#### AIM OF THE EXERCISE:
Within the data that follows, set down exactly the lines from the one containing "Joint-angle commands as" through the one containing "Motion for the", both ends included.
**** DATASET CONTENT ****
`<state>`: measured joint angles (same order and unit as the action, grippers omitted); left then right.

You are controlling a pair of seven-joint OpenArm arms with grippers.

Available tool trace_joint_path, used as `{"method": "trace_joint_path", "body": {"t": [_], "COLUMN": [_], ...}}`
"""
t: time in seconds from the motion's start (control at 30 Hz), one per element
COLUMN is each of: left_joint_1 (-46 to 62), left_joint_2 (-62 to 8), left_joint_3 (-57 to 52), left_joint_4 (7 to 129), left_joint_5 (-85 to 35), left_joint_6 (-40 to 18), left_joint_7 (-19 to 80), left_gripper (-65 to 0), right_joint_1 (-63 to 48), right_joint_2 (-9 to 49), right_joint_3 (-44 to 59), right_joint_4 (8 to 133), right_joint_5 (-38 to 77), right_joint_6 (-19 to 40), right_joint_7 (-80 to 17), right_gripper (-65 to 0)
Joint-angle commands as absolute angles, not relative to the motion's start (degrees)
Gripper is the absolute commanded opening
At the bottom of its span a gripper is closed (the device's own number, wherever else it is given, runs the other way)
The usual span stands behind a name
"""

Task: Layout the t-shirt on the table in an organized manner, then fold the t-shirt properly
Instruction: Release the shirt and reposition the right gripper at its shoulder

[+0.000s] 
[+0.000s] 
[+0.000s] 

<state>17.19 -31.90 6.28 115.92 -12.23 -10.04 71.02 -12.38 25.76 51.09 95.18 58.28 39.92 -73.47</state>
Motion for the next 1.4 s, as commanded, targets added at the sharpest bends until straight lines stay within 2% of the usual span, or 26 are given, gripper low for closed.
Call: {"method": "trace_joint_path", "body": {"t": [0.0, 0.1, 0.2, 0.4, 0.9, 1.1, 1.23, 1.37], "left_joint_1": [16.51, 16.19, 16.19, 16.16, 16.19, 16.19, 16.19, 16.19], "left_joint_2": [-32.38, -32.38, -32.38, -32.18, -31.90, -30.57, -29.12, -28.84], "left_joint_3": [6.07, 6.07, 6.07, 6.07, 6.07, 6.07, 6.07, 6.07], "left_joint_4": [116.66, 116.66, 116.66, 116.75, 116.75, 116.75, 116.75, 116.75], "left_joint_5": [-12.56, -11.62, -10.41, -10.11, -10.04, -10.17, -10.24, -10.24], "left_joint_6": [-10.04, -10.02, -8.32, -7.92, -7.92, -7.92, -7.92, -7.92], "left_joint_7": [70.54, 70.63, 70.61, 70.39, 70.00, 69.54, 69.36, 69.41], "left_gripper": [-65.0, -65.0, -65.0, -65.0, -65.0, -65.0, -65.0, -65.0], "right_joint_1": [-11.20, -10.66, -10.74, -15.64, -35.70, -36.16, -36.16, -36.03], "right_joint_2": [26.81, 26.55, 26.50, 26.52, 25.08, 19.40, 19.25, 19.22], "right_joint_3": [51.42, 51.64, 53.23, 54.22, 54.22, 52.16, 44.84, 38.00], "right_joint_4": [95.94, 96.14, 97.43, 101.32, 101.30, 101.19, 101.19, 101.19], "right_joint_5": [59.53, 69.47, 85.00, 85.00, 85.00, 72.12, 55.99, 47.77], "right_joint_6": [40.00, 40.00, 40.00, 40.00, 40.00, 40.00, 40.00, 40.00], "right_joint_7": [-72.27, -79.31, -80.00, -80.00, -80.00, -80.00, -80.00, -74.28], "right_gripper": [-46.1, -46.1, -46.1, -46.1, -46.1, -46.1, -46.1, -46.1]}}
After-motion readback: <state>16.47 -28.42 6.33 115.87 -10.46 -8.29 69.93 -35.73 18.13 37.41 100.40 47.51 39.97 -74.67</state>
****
#### RESPONSE TO THE TASK:
Joint-angle commands as absolute angles, not relative to the motion's start (degrees)
Gripper is the absolute commanded opening
At the bottom of its span a gripper is closed (the device's own number, wherever else it is given, runs the other way)
The usual span stands behind a name
"""

Task: Layout the t-shirt on the table in an organized manner, then fold the t-shirt properly
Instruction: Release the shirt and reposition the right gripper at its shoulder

[+0.000s] 
[+0.000s] 
[+0.000s] 

<state>17.19 -31.90 6.28 115.92 -12.23 -10.04 71.02 -12.38 25.76 51.09 95.18 58.28 39.92 -73.47</state>
Motion for the next 1.4 s, as commanded, targets added at the sharpest bends until straight lines stay within 2% of the usual span, or 26 are given, gripper low for closed.

This answer is complete as written.